Y es que ciertamente las obras son trenes que se van, por lo que el autor exhorta: Asume que estás devastado, asume que perdiste un tren. Es muy fuerte saber que ese tren nunca va a volver a pasar, que no volverás a tener la misma edad. Pero los cambios ocurren todo el tiempo y todos hemos anotado alguna vez nuestro autogol.

Las sensaciones que tiene el espectador del teatro deberían ser similares a las de un gol de último minuto, ya sea a favor o en contra.

Abrazar al Panda es una obra reflexiva pero también cargada de un toque continuo de humor y llena de referentes futbolísticos muy interesantes. Nos encontramos con menciones a Andrés Escobar, Miguel Marín y al Chaquetas Rosas, el mexicano que anotó el primer autogol en los Mundiales. Aparecen guiños a Gol, Error y Figura, a Cristian Martinolli y a Luis García, además de varios detalles que cualquier aficionado al futbol agradecerá.

Y es que Monroy asegura que el futbol también ha jugado una parte muy importante en su vida.

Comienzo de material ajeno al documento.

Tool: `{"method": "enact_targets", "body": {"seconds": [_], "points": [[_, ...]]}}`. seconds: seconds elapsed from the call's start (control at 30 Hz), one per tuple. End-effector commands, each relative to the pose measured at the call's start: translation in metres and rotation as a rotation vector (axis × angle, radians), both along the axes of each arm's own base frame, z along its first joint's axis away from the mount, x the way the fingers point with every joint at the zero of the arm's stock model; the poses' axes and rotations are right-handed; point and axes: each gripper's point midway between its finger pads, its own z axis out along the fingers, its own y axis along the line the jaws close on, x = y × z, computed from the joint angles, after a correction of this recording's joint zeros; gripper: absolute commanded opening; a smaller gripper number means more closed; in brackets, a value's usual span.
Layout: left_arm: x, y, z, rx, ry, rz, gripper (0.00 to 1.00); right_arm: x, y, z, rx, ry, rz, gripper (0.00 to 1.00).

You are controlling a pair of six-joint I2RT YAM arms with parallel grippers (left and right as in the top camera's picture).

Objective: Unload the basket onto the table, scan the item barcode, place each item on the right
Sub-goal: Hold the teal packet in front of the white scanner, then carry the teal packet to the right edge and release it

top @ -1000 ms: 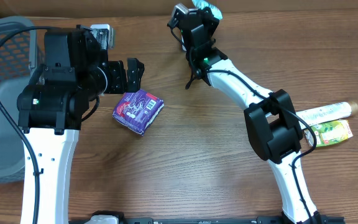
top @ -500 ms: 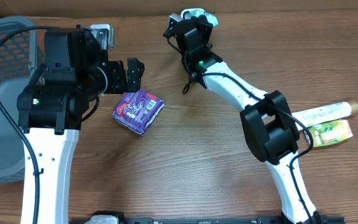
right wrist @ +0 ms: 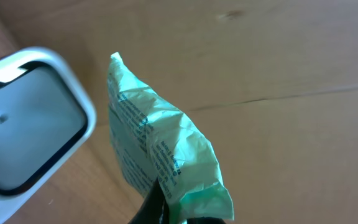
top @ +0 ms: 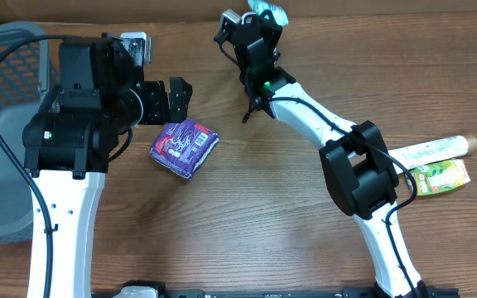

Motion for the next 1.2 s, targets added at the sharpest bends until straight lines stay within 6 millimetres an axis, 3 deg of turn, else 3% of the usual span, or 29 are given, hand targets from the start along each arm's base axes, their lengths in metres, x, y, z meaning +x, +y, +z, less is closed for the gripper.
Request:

Hace diez años sufrió una especie de parálisis mientras jugaba que lo llevó posteriormente a una operación. Me metí a la psicología para entender y llegué a la deducción de que el único vínculo con mi papá, y el único momento en que estábamos de acuerdo era cuando jugaban los Pumas. Y acá curiosamente lo pongo como figura ausente, revela.

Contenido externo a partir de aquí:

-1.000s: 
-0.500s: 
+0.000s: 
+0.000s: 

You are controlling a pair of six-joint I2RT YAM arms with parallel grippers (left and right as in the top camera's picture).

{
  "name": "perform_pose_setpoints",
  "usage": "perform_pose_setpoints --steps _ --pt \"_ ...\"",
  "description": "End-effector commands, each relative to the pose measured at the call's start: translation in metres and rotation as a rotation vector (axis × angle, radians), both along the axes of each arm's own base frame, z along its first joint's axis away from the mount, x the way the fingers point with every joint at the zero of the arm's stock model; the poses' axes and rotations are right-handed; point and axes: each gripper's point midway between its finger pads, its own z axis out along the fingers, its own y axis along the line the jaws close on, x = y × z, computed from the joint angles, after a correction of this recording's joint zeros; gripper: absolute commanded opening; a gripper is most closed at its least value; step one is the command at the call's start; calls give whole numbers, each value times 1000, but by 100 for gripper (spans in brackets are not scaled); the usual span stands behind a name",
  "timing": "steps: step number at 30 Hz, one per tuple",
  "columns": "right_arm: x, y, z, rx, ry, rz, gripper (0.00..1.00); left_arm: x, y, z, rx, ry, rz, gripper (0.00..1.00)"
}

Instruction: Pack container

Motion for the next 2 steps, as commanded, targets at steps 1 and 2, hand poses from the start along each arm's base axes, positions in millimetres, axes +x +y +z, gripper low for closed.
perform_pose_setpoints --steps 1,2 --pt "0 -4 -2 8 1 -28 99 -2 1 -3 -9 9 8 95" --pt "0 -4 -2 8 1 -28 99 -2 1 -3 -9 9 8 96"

Mario Alberto Monroy, dramaturgo y actor mexicano, creador de Abrazar al Panda.

El futbol como espectáculo es maravilloso. La semifinal de Pumas vs Puebla yo estaba en una boda. Me cambié en los baños y me fui corriendo a CU. Recuerdo que Chelís ya festejaba, pero Verón mete ese gol al final. Las sensaciones que tiene el espectador del teatro deberían ser similares a las de un gol de último minuto, ya sea a favor o en contra, expresa el también ganador del mejor cuento Antinavideño en 2013 y 2015.

A mí me gusta pensar que esta obra es el final de un primer tiempo de un 1-1 donde se empieza ganando y te empatan al 42’. Estamos a la mitad de la plática de vestidor teniendo la reflexión sobre cómo enfrentarás lo que sigue.

La sólida y multifacética interpretación de Memo Villegas es acompañada musicalmente por su hermano Yayo; todo bajo la dirección de Ricardo Rodríguez y la iluminación de Sergio Villegas. Abrazar al Panda estará todos los lunes de mayo a las 20:30 hrs. en el Círculo Teatral localizado en Av. Veracruz 107 en la Colonia Condesa de la Ciudad de México. Es una gran opción para todos los raboneros que quieran enfrentarse al autogol de sus vidas, al cuowu de su pasado.